Just get another LeftHand node, that way you can use your existing LeftHand stuff for secondary storage / backups / etc. Its a good platform and if your infrastructure is right it will perform more than adequately for the kind of environment you are talking about.

This is what I would probably do. The new G2's just came out, and we got some really impressive pricing on them.

frunksock
Feb 21, 2002



Not sure if this is the thread, but I want to talk Linux md for a bit. I've worked with ZFS and VxVM and with high-end enterprise arrays (DMX, etc), but not much with Linux md on cheap 1U/2Us with SATA disks.

My understanding is that it's commonly recommended to disable the write-back cache on SATA disks to protect from corruption and/or data loss in the event of a power failure or crash, when using software RAID without a battery-backed RAID controller. I understand that this risk exists even on a single, non-RAID drive, but that it's multiplied in software RAID configurations, especially so for RAID5/RAID6. Here are some things I am not 100% clear on:

RAID1 / RAID10: Does doing RAID1 or RAID10 pose any increased risk of data corruption or data loss due to power failure and pending writes (writes ACKed and cached by the disks, but uncommitted)? If so, how does this work?

Barriers: Does using ext3 or XFS barriers afford the same amount of protection from this situation as disabling the write cache entirely (again, say, for RAID10)? I also understand that barriers do not work with Linux md RAID5/6 .. what about RAID10?

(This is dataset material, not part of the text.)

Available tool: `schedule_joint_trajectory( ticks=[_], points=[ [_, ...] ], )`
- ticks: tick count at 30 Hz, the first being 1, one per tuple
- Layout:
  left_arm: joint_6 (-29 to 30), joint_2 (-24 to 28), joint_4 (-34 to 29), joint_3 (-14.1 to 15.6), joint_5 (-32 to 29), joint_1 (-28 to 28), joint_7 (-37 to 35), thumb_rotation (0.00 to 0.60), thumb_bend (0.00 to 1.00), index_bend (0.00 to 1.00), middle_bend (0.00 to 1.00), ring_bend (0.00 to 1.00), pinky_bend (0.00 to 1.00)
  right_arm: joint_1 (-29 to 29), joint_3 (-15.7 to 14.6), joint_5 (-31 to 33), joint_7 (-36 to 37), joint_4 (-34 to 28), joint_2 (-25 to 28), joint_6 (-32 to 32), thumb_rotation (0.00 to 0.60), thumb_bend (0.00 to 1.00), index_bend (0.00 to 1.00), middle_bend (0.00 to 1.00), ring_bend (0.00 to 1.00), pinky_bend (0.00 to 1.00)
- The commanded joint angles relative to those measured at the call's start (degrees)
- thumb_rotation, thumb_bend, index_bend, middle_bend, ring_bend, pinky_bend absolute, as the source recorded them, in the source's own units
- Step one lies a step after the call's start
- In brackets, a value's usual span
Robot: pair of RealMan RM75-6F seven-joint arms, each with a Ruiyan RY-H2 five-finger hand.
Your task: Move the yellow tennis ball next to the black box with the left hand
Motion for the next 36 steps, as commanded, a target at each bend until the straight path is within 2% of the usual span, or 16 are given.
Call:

Disabling the disks' write cache: I know how to do this using hdparm, but I also know that it is not a persistent change. If the machine reboots, the disks will come back up with the write-cache re-enabled. Worse, if there's a disk reset, they will come back up with the write-cache re-enabled (making the idea of doing it with a startup script inadequate). In RHEL4, there used to be an /etc/sysconfig/harddisks, but this no longer exists in RHEL5. What is the current method of persistently disabling the write cache on SATA disks? Is there a kernel option?

lilbean
Oct 2, 2003



I would just mitigate most of the risk by using a UPS and - if you can afford it - systems with redundant power. I mean a motherboard can still blow and take down the whole system immediately, but most drives follow the flush and sync commands enough to not worry that much.

StabbinHobo
Oct 18, 2002

by Jeffrey of YOSPOS


another loving random filesystem-goes-read-only-because-you-touched-your-san waste of an afternoon.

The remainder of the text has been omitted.